Symptoms of chronic stress
- The digestive system experiences stress in the form of stomach aches, nausea, and intestinal irritability. This might manifest in bowel problems such as diarrhoea.
- Mental symptoms of chronic stress include racing thoughts, excessive worrying, lack of focus, disorganised and negative thoughts.
- Irritability, feelings of overwhelm, anxiety, depression and low self-esteem.
- Overeating or under eating, avoidance and nervous behaviours such as nail-biting and pacing
- Aches and pains can occur in different parts of the body. When the muscles shorten or tighten to prepare for action during the stress response then remain that way, it causes aches and pains to manifest. Where muscular tension might manifest under stress varies from one person to another. Some people might clench or tighten their jaw causing pain and discomfort in this area and possibly across the forehead and scalp. Other people hold tension in the shoulders and neck or experience chronic backache.
How can yoga help?
Yoga acts as a therapeutic antidote to stress. It provides physical, mental, and emotional relief. This occurs during the actual yoga practice and the benefits continue beyond this when you do it regularly.
Yoga poses can ease stress-related aches and pains caused by muscular tension. They stretch, lengthen, strengthen, and relax tense muscles. The meditation and breathing exercises calm the mind and the nervous system. They also allow you to reestablish mental focus and clarity during and following the practice.
The breath work and poses practiced during yoga elicit a relaxation response in the body, which helps to decrease and regulate your stress hormones.
It’s also important to note that yoga has been found to have a positive effect on various aspects of health, including regulating blood pressure, regulating blood sugars in diabetes, and decreasing anxiety and stress.
How to use yoga to manage stress
If you intend to use yoga as part of a stress management plan, consistency is key to making it work. Results won’t happen overnight. It’s a gradual process so don’t give up after a few days if you don’t see results.
Yoga poses reshape and improve the health and functionality of the muscles, the joints and organs over time. It’s a form of training. As with any training, regular practice makes progress.
This also applies to the meditative and relaxation exercises associated with yoga. According to Dr. Debra Fulghum Bruce, Ph.D., recent studies show that as little as three months of weekly yoga practice, can relieve stress-related headaches, backaches, reduce stress, and lower cortisol (stress hormone) secretions. It also lowers blood pressure and improves mood. That’s gotta be worth a try, hasn’t it??
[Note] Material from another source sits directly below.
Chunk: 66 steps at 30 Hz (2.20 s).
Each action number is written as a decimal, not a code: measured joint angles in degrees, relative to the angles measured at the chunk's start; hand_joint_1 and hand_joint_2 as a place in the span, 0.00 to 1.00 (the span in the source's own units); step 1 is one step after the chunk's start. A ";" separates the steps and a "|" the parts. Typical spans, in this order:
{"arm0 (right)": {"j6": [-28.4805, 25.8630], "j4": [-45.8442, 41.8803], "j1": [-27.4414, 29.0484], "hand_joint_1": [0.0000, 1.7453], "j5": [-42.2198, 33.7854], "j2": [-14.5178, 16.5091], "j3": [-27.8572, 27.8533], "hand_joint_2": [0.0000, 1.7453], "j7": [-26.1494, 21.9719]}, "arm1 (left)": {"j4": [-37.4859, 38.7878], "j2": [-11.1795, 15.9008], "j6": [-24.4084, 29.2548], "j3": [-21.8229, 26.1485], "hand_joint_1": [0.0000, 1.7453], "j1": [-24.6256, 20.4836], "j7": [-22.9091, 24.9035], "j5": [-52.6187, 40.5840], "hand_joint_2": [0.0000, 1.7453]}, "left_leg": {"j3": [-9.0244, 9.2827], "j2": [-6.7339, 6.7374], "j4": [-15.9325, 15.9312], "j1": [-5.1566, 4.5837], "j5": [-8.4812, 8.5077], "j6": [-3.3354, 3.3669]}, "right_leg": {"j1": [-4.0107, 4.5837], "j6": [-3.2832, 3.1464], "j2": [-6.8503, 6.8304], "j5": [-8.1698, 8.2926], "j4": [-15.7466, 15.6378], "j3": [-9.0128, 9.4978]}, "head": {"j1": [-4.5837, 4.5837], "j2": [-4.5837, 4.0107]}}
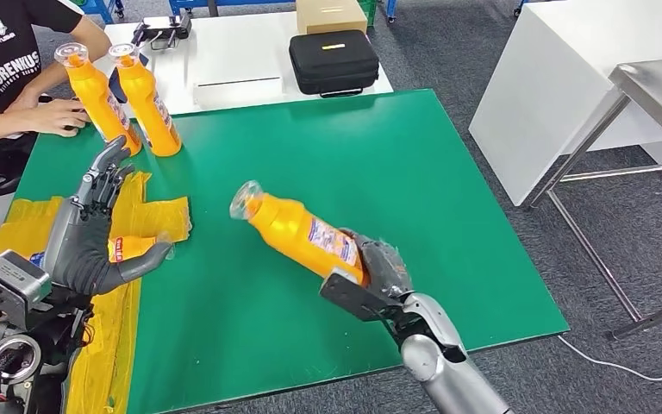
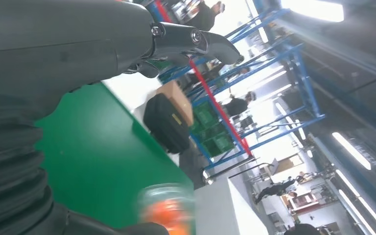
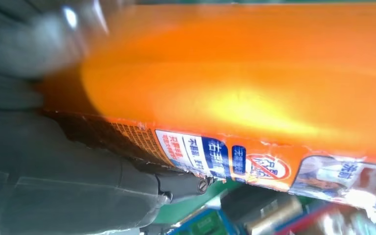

Practicing yoga has also been shown to relieve the immediate symptoms of stress-related aches, pains, mental distress, and negative emotional states. It is also known to effectively counter the fight or flight stress response by lowering cortisol levels and teaching the mind to observe rather than react to situations.
It’s also really important to learn the proper techniques for breath work to reap the full benefits that yoga has to offer.
Get started
The best way to get started with yoga is to join a class led by a qualified instructor. This will be really useful in helping you to learn some of the more common poses and how to do them properly. An instructor will make sure you’re in the pose correctly and you’ll start to get an understanding of this the more you do it. Another thing to consider is what kind of yoga is best for you. All yoga is not created equally! There are a number of different types ranging from relaxing through to more physically demanding.
There are instructional videos on Youtube and apps available that you can use yourself at home. You could look up different types and give them a go to see which you prefer. I will stress again though, the benefit of learning in a class first. Once you decide which type of yoga is best for you, search for a class in your area.
A good starting point to find classes is to check at your local leisure centre and gyms. There are also many classes held in venues like community centres too though so ask around.